• **Task prompt**
Give back each line of the listing below that contains the string "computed".

• **Material shown**
▬▬▬▬▬▬▬▬▬▬
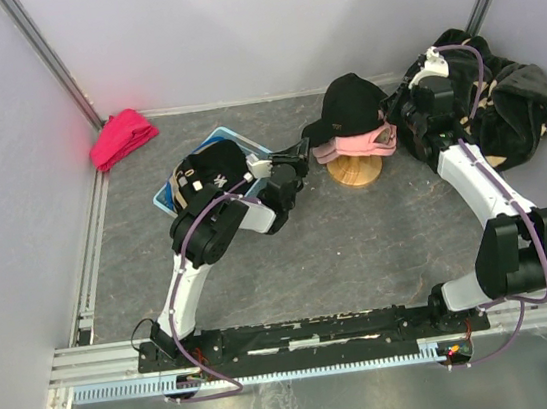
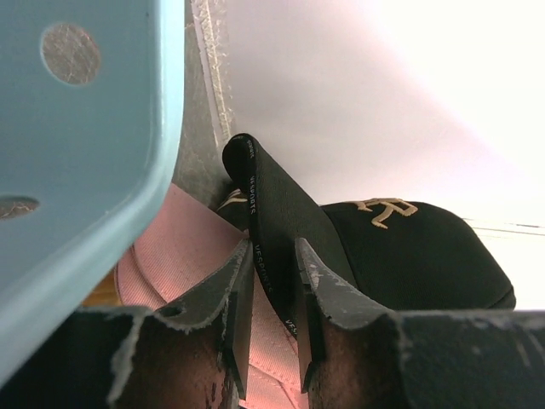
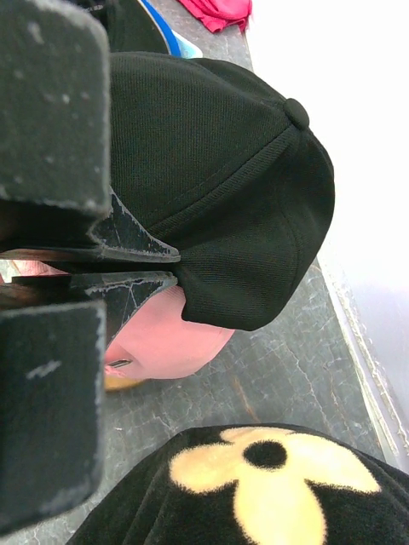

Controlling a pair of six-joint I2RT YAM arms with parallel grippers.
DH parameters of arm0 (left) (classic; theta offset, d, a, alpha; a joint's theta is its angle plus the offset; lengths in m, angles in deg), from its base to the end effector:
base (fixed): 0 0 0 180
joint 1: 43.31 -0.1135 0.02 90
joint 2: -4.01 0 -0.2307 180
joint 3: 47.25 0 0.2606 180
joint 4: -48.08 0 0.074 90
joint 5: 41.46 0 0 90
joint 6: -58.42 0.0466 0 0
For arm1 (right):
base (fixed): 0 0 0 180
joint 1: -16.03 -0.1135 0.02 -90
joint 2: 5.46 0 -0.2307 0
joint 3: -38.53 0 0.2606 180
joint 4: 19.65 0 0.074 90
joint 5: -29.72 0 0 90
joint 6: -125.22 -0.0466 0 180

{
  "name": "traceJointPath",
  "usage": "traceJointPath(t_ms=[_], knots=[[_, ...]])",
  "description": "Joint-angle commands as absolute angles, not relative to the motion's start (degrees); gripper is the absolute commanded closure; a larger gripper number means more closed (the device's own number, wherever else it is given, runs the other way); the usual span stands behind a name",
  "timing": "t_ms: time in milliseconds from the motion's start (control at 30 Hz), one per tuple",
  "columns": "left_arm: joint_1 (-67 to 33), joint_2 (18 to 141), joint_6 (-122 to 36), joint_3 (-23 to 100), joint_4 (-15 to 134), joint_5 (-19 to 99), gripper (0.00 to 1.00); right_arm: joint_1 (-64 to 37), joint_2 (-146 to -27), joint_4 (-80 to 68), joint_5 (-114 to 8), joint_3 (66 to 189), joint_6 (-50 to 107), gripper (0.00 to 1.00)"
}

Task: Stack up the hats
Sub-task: Stack the hat on the hat.

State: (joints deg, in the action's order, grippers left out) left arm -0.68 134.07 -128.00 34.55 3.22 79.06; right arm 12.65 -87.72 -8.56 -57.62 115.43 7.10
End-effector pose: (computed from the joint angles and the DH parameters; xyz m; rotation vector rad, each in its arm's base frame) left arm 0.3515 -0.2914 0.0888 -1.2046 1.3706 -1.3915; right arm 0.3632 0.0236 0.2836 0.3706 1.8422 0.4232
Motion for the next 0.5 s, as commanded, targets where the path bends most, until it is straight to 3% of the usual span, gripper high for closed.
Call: traceJointPath(t_ms=[0, 300, 467], knots=[[-1.5, 134.8, -127.5, 32.8, -0.2, 82.4, 0.74, 11.9, -86.4, -2.5, -57.3, 114.6, 8.8, 0.92], [-2.1, 136.1, -127.2, 31.8, -5.5, 81.8, 0.83, 11.8, -85.3, -2.3, -57.6, 116.1, 8.6, 0.84], [-2.4, 136.2, -126.9, 31.4, -6.9, 80.1, 0.91, 11.7, -85.1, -2.4, -58.2, 116.3, 8.3, 0.74]])
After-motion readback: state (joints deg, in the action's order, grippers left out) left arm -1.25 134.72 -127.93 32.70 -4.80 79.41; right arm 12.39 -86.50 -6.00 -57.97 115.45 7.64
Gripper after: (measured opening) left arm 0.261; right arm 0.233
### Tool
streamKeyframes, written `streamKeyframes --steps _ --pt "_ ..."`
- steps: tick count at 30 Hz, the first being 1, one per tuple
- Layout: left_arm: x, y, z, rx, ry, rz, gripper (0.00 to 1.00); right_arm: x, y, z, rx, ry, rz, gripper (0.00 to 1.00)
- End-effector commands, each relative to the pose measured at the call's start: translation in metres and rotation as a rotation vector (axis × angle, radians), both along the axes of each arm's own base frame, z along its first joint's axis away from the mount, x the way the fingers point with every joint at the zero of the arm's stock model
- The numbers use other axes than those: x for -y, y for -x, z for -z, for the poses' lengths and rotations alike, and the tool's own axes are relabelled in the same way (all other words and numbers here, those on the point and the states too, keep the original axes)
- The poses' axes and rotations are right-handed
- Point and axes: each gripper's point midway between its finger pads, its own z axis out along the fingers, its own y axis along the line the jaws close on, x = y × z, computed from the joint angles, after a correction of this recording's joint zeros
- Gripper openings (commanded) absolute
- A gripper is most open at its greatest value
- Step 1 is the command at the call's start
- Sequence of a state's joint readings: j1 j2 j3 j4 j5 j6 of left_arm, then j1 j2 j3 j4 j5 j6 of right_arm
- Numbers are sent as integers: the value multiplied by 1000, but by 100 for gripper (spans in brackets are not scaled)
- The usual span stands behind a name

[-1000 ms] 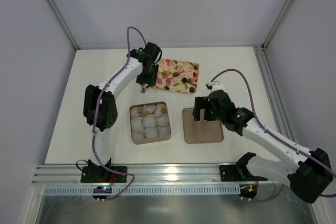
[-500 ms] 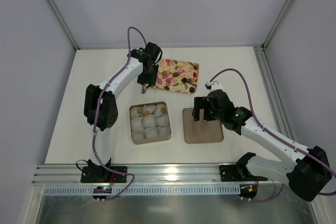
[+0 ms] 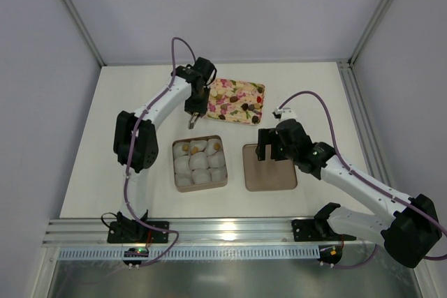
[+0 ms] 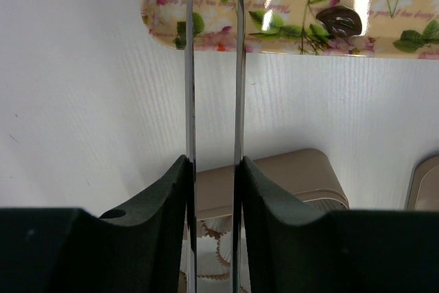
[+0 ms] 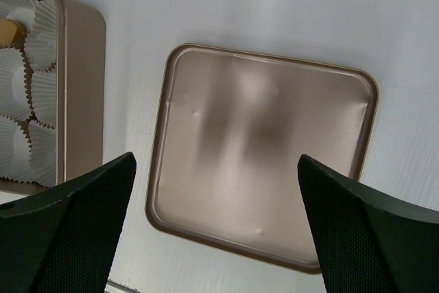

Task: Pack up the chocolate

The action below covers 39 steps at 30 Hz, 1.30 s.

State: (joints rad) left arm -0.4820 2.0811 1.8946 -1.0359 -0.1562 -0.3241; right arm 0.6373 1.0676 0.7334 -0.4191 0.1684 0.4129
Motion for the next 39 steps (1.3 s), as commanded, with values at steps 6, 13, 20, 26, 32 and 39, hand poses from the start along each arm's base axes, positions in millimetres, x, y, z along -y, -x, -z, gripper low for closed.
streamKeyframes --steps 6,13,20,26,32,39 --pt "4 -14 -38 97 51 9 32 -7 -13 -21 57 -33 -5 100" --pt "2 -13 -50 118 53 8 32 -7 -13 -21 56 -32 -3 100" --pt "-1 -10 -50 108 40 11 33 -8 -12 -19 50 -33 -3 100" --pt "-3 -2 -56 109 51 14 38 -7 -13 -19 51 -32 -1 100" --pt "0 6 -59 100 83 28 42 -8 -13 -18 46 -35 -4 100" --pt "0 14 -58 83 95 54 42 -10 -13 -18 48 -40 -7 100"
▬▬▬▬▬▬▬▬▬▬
• **Answer**
End-effector pose: (computed from the joint angles and the DH parameters; xyz m; rotation vector rad, each in its arm's base frame) left arm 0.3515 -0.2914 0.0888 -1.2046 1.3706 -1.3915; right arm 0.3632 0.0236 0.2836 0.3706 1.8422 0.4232
- Point and axes: each gripper's point midway between its finger pads, its own z axis out along the fingers, its own y axis along the line the jaws close on, x = y × z, computed from the joint angles, after a correction of this recording's joint zeros

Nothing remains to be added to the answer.